Female Pioneers – Katherine Johnson
"They asked Katherine Johnson for the moon, and she gave it to them."
We've previously written about Mary W. Jackson - NASA's first African American female engineer. Together with her female colleagues, she ensured that the United States won the space race in the 1960s. One of these colleagues was Katherine Johnson.
Katherine Johnson loved math and did calculations on everything - all the time. She studied mathematics and geometry at the university, and after her graduation, she started working as a teacher. In 1953, she got a job at the National Advisory Committee for Aeronautics, NACA (today known as NASA). When Katherine started working for NASA, black and white people weren't allowed to work together, so she and her colleagues worked in a special department called "West Area Computing".

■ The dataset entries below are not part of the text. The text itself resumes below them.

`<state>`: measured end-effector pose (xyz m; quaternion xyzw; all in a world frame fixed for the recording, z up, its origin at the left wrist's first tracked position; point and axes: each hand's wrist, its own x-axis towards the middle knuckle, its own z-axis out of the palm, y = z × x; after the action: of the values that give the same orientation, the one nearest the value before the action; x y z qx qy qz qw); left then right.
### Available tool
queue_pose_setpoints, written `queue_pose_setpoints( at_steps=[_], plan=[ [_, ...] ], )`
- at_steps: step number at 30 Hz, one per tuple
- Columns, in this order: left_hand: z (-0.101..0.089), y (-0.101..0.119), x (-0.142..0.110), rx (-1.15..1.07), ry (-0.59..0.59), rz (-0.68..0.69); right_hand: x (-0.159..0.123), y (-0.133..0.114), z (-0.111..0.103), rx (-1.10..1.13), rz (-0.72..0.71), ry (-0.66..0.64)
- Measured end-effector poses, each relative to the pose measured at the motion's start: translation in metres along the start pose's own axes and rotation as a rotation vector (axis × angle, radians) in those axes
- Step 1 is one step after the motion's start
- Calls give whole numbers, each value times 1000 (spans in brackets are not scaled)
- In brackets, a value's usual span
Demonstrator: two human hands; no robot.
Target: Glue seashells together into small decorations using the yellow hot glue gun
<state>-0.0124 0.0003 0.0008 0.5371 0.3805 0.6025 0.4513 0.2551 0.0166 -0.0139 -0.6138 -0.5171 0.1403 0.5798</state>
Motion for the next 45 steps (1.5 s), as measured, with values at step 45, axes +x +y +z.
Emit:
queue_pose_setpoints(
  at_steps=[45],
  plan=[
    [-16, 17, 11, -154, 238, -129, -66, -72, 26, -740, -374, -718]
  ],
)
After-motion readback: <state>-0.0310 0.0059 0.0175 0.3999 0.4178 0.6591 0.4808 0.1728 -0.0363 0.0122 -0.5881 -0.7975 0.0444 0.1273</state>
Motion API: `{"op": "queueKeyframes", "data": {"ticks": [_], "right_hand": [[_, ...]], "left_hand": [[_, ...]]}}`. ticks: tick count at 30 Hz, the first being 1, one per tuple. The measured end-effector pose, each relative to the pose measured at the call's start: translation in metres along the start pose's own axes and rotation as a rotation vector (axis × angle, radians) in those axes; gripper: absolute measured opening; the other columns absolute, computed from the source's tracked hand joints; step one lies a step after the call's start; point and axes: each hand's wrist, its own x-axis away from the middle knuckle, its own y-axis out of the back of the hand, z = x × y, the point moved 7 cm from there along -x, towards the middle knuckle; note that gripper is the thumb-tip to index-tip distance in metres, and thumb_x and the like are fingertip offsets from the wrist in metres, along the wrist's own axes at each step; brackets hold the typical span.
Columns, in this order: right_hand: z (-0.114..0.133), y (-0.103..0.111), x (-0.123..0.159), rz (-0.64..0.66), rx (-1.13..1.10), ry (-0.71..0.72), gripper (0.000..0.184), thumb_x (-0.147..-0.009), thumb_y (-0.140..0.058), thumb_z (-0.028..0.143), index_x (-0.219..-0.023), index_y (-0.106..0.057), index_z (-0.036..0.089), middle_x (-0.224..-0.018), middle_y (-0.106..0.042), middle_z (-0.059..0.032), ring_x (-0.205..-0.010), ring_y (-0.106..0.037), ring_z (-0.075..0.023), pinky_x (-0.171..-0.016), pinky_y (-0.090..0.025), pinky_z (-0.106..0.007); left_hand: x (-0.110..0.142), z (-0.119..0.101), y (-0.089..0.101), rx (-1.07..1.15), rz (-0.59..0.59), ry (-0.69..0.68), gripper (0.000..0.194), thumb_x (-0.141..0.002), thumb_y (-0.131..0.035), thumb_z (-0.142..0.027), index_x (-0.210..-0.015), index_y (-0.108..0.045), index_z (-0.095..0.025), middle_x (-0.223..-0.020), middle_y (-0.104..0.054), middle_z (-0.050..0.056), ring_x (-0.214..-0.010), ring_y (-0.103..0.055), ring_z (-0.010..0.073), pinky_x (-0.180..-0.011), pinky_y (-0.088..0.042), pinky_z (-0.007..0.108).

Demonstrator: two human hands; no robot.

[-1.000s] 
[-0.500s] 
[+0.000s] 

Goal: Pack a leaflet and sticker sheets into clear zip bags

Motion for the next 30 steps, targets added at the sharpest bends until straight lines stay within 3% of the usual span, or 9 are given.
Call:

One of the things Katherine worked on was to figure out how to use geometry for space travel. Her calculations were used to find out which way the spacecraft should travel to be able to take people back and forth from the moon. Without her work, there might never have been a moon landing.
During her career, she worked as a computer scientist, physicist, teacher, aeronautical engineer and mathematician. When she retired in 1986, she had worked for NASA for 33 years. Two of NASA's buildings have been named after her, and she has been awarded several awards for her incredible work.
Have you seen the movie "Hidden Figures" about Katherine Johnson and her colleagues' fantastic work for NASA? It was nominated for a "Best Picture" Oscar.